[TASK TO COMPLETE]: Print the material below exactly as it stands, please, from its first line to the line holding "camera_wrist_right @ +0", with no pictures.

[DATA FOR THIS EXERCISE]:
╭──
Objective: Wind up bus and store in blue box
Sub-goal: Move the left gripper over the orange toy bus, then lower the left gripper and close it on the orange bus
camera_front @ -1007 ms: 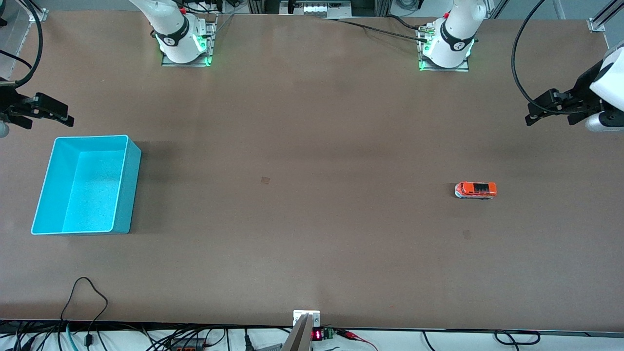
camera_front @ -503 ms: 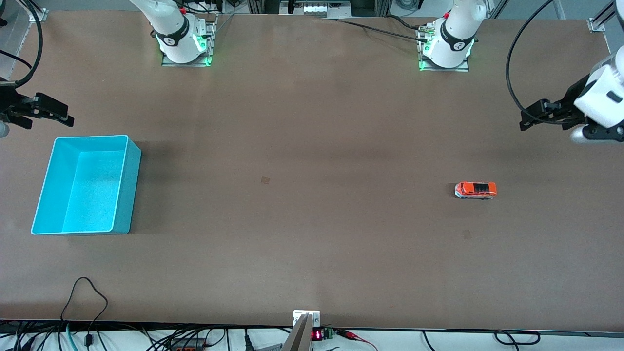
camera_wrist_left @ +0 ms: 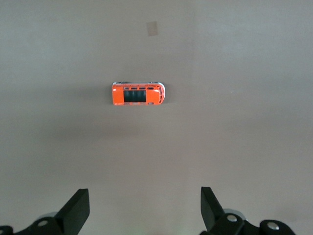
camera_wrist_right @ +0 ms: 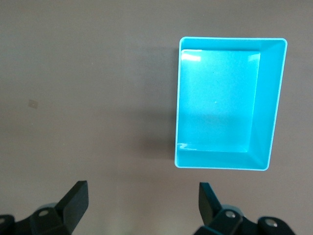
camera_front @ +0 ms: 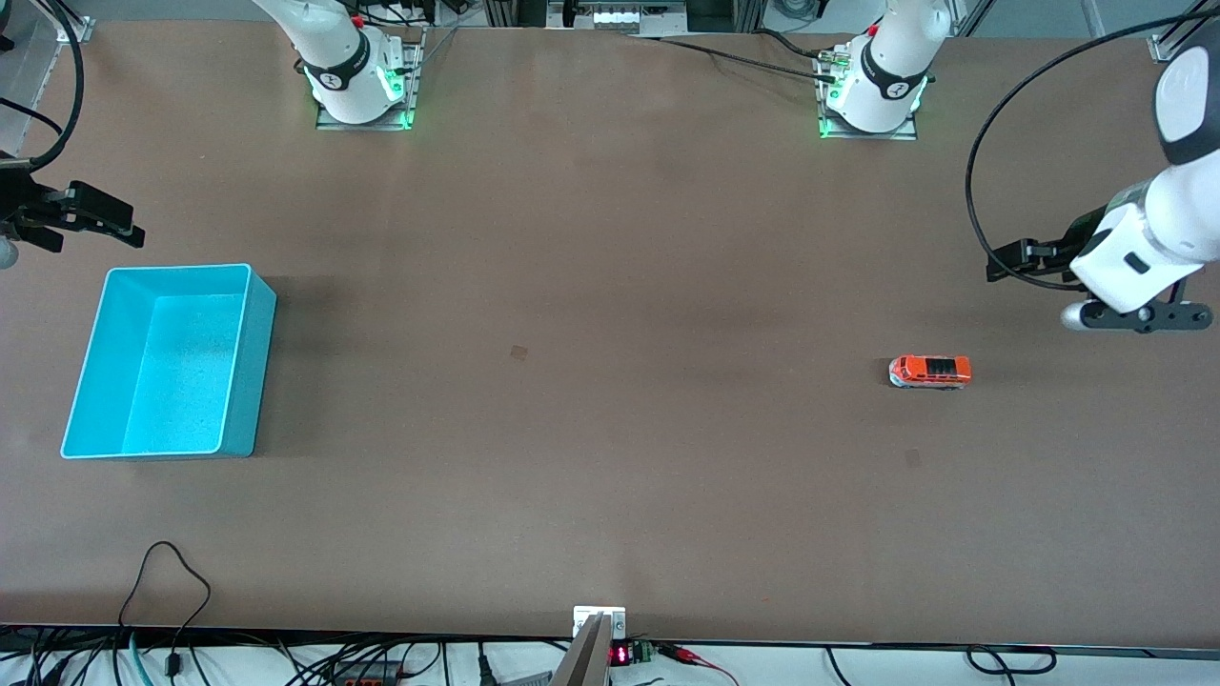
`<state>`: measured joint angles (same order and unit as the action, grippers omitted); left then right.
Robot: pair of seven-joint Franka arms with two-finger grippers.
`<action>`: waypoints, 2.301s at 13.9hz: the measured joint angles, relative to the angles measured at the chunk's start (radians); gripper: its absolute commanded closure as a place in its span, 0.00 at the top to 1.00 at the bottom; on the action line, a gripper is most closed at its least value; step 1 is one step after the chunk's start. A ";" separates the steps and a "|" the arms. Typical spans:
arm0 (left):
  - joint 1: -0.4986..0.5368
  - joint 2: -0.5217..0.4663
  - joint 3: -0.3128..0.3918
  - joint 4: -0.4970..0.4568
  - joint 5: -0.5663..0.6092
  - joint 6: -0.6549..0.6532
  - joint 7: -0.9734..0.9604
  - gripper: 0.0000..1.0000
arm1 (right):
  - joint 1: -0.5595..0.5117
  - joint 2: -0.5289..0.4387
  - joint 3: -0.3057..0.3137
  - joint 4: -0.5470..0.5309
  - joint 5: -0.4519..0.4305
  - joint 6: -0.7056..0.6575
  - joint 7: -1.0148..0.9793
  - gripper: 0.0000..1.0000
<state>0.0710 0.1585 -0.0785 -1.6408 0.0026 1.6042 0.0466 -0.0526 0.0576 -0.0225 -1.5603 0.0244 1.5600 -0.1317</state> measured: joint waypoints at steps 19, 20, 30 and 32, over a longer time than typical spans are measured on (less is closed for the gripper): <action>0.064 0.194 -0.007 -0.285 -0.007 0.482 1.312 1.00 | 0.000 0.000 0.000 0.000 0.000 0.000 0.000 1.00; 0.064 0.203 -0.007 -0.297 -0.007 0.509 1.331 1.00 | 0.000 0.000 0.000 0.000 0.000 0.000 0.000 1.00; 0.061 0.262 -0.007 -0.400 -0.007 0.776 1.509 1.00 | 0.000 0.000 0.000 0.000 0.000 0.000 0.000 1.00; 0.064 0.287 -0.006 -0.400 -0.007 0.799 1.532 1.00 | 0.000 0.000 0.000 0.000 0.000 0.000 0.000 1.00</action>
<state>0.1348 0.4460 -0.0848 -2.0407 -0.0045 2.4032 1.5782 -0.0524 0.0577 -0.0224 -1.5604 0.0243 1.5600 -0.1317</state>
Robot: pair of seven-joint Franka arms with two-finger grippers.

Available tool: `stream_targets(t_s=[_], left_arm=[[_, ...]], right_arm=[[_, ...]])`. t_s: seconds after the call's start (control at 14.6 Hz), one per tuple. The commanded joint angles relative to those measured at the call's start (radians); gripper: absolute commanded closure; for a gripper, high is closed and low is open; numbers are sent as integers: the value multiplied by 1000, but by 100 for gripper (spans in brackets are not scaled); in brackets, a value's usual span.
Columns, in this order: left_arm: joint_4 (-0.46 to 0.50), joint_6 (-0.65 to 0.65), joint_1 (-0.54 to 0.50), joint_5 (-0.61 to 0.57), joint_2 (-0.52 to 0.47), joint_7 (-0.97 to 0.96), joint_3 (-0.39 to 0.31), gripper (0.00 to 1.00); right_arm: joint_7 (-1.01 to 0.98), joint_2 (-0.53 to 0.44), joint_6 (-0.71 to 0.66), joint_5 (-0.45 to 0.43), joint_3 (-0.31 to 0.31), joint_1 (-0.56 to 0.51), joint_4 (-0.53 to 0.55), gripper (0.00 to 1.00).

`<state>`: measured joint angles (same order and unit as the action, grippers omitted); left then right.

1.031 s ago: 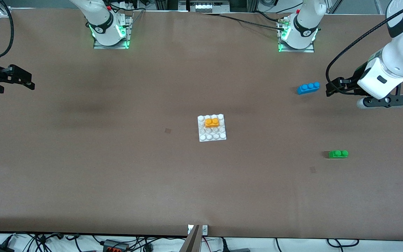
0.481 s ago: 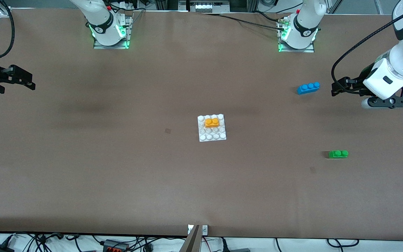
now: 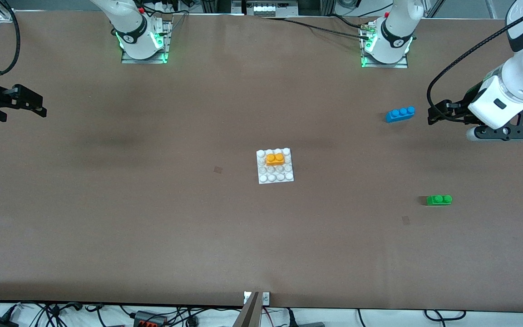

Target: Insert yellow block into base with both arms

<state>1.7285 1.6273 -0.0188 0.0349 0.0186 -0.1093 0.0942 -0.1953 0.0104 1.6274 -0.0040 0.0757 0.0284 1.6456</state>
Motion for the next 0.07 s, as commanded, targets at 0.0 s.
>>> stream_targets(t_s=[0.0], left_arm=[[16, 3, 14, -20, -19, -6, -11, 0]], right_arm=[[10, 6, 0, 2, -4, 2, -13, 0]])
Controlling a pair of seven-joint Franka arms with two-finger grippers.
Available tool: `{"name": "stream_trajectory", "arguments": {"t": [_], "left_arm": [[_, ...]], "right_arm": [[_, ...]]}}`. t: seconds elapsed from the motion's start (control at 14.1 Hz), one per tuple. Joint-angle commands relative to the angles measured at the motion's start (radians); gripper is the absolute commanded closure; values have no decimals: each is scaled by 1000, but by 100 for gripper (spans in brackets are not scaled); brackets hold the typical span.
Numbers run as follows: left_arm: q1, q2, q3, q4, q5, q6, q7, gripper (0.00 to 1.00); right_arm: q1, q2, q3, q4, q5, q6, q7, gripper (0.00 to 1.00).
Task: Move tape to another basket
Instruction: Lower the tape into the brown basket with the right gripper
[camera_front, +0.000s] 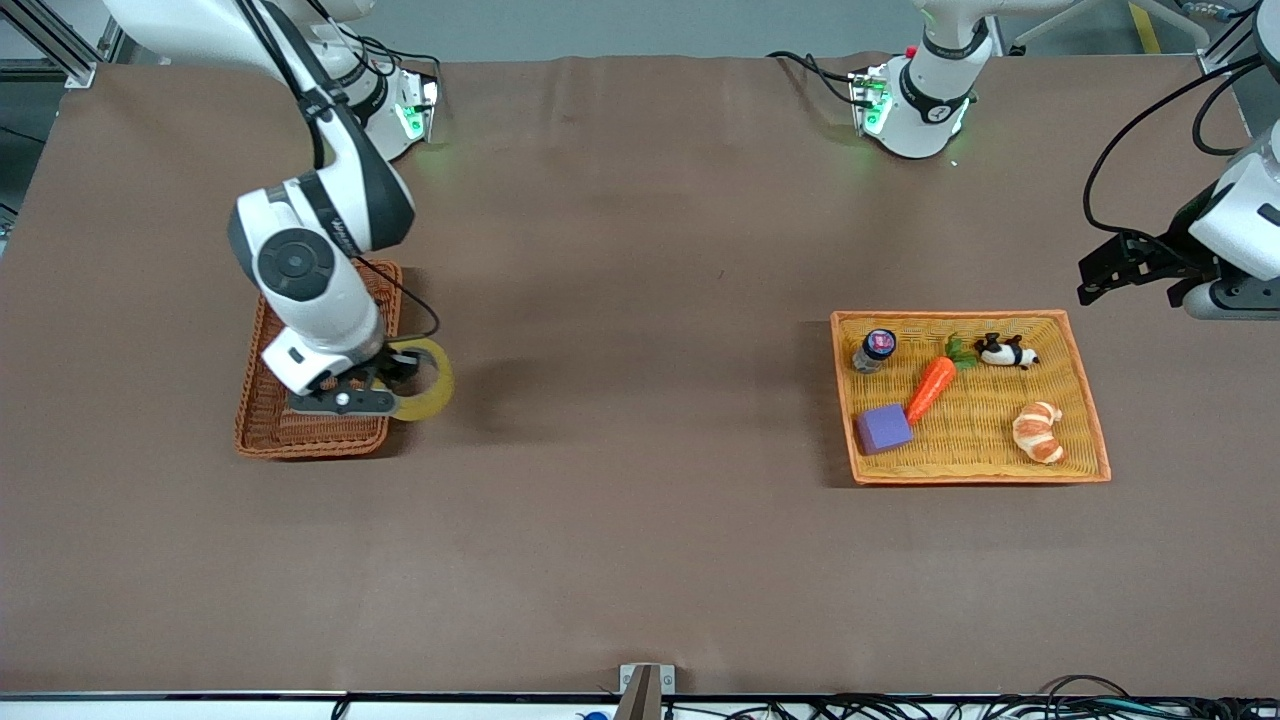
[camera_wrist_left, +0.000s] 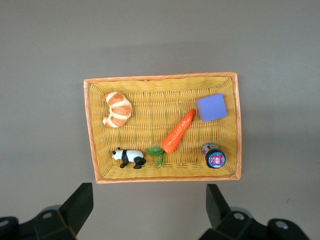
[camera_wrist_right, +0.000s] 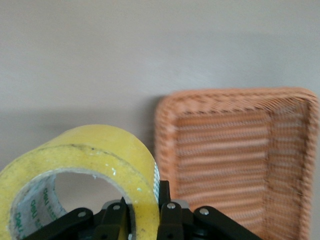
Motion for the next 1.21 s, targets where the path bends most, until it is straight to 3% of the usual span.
{"name": "stream_trajectory", "arguments": {"t": [0.0,0.14,0.43,0.85,1.14], "left_arm": [[8,-2,-22,-1,21,-12,12,1],[8,-1,-22,0,19,-12,12,1],[18,-1,-27,-3,-19,9,15,0],[16,-2,-33,-28,-21,60,15,0],[16,-1,-33,-26,-21,60,18,0]], "right_arm": [[-6,-94,-94,-137,-7,68,-93,100],[-6,-98,-181,-169,-2,90,-220,100],[-13,-100,-301,-294,30,277,-363,100],[-10,-94,-303,-383,74,313,-376,95],[-5,-72,-300,-392,113,317,-399,83]]}}
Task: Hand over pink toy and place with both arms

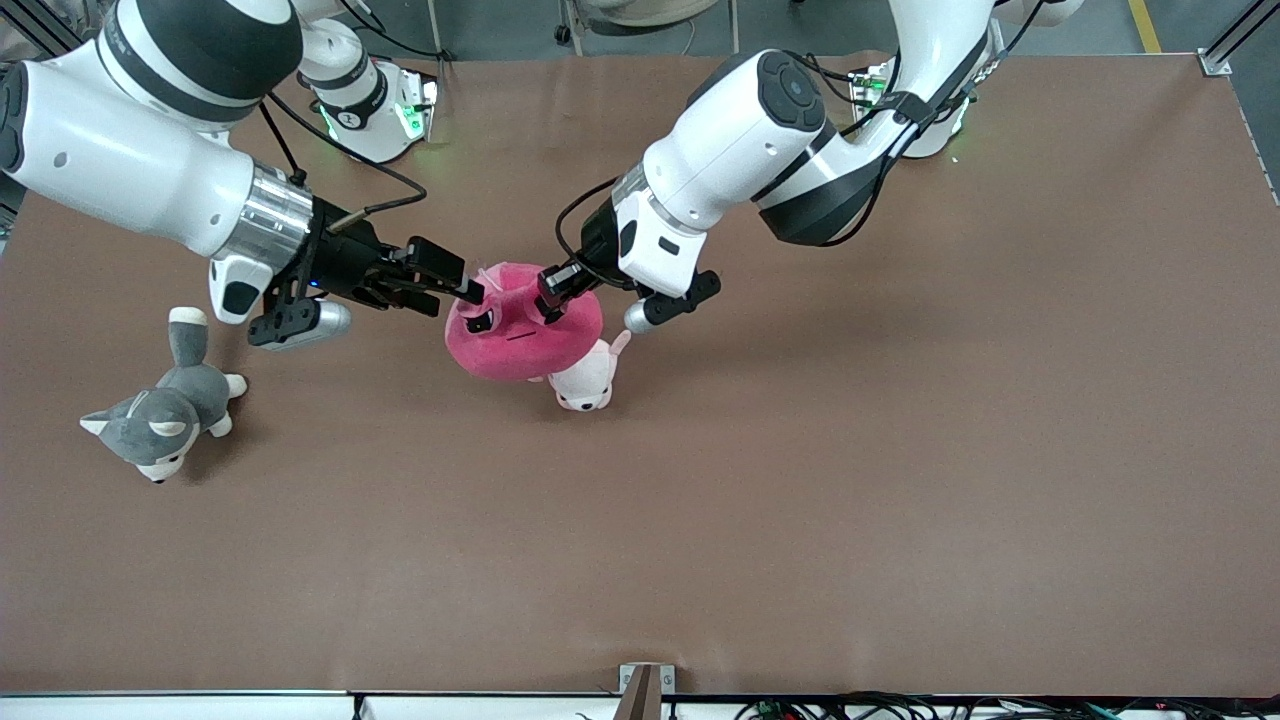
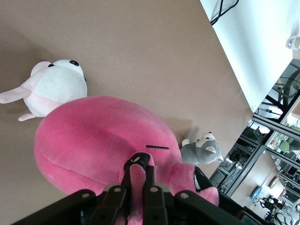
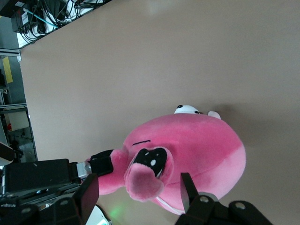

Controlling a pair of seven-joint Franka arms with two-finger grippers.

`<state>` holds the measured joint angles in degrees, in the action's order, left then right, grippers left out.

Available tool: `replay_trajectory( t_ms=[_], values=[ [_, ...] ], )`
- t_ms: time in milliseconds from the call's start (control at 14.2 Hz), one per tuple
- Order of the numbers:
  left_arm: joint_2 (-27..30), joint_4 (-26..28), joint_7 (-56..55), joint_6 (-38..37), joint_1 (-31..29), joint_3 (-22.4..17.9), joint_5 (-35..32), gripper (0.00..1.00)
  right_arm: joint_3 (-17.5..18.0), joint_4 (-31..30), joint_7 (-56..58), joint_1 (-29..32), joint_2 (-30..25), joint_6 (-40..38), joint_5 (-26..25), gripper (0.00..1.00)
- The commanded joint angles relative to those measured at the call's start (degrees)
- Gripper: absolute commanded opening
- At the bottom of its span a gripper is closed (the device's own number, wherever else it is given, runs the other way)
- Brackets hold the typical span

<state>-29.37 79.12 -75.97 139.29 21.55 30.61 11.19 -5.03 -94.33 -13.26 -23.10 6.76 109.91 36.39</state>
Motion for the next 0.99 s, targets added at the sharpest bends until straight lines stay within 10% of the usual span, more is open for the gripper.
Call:
replay_trajectory(
  t_ms=[0, 918],
  values=[
    [-0.6, -1.9, -0.5, 0.0, 0.8, -0.2, 0.8, 0.0, -0.5, 0.6, -0.5, -0.5, 1.6, 2.1, 0.6, 0.79],
    [-1.0, -1.9, -0.5, 0.8, 0.8, -0.2, 0.7, 0.0, -0.5, -0.1, -0.4, -2.1, 2.9, 1.5, 0.3, 0.74]
  ],
)
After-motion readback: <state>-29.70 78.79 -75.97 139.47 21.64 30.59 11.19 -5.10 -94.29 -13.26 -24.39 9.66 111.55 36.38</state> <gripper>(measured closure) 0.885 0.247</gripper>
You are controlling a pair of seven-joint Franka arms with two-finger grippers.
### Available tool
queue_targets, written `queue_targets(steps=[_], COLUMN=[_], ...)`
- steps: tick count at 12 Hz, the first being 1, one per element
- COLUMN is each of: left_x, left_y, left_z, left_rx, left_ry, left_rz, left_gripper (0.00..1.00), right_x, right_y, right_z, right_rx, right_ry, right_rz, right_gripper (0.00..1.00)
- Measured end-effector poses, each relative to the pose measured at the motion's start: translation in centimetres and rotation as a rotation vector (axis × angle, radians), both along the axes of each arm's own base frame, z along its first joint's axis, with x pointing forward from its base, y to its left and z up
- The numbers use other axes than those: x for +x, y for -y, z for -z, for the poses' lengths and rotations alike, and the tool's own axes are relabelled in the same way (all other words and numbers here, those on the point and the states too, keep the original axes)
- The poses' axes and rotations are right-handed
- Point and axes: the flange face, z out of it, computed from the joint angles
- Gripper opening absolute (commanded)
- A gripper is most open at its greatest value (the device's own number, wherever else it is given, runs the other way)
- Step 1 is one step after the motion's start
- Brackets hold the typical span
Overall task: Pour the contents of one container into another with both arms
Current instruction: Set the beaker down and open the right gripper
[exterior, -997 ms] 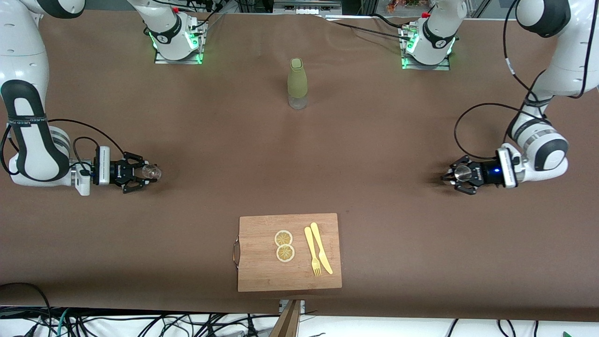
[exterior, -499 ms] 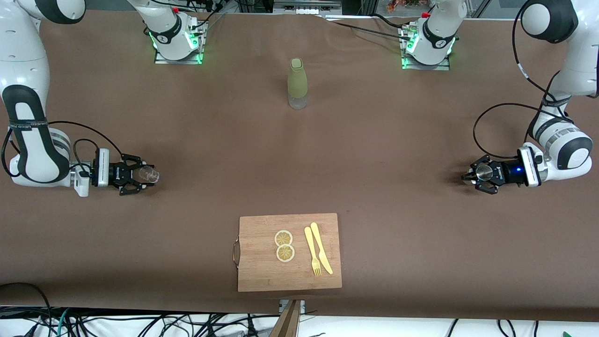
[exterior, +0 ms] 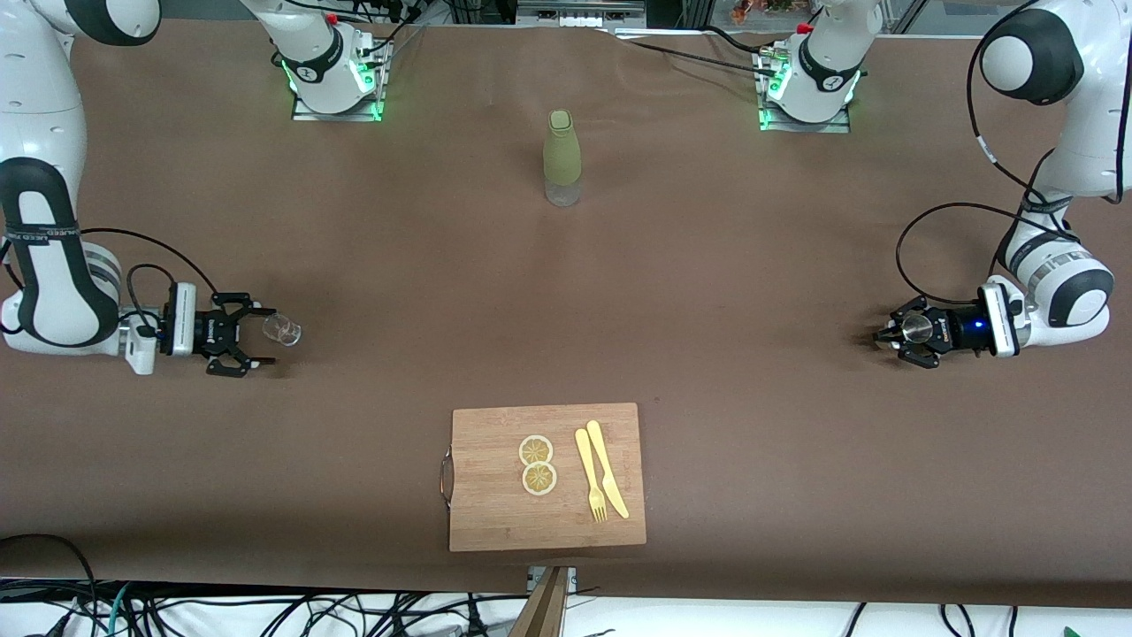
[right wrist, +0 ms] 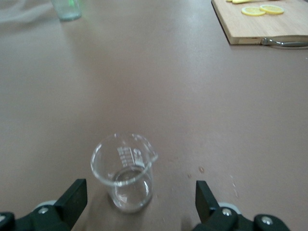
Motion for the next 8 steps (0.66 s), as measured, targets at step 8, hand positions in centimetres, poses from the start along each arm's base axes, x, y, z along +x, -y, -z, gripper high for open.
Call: queue_targets(steps=[8], left_x=[-0.7], left_y=[-1.1], left_z=[2.1], left_rx=[-0.020], left_ry=[0.082], left_rz=[0.002], left_gripper=[0.00], right_x=[2.4], right_y=[-1.8], right_z=[-15.6], right_rx=[-0.484], right_ry=[-0.163], right_rz=[0.156], right_gripper=[1.00])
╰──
[EXERCISE RESULT]:
Objective: Wind up bus and store in blue box
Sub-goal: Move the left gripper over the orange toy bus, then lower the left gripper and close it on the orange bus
camera_front @ -1007 ms: 
camera_front @ -503 ms: 
camera_wrist_left @ +0 ms: 
camera_wrist_right @ +0 ms: 

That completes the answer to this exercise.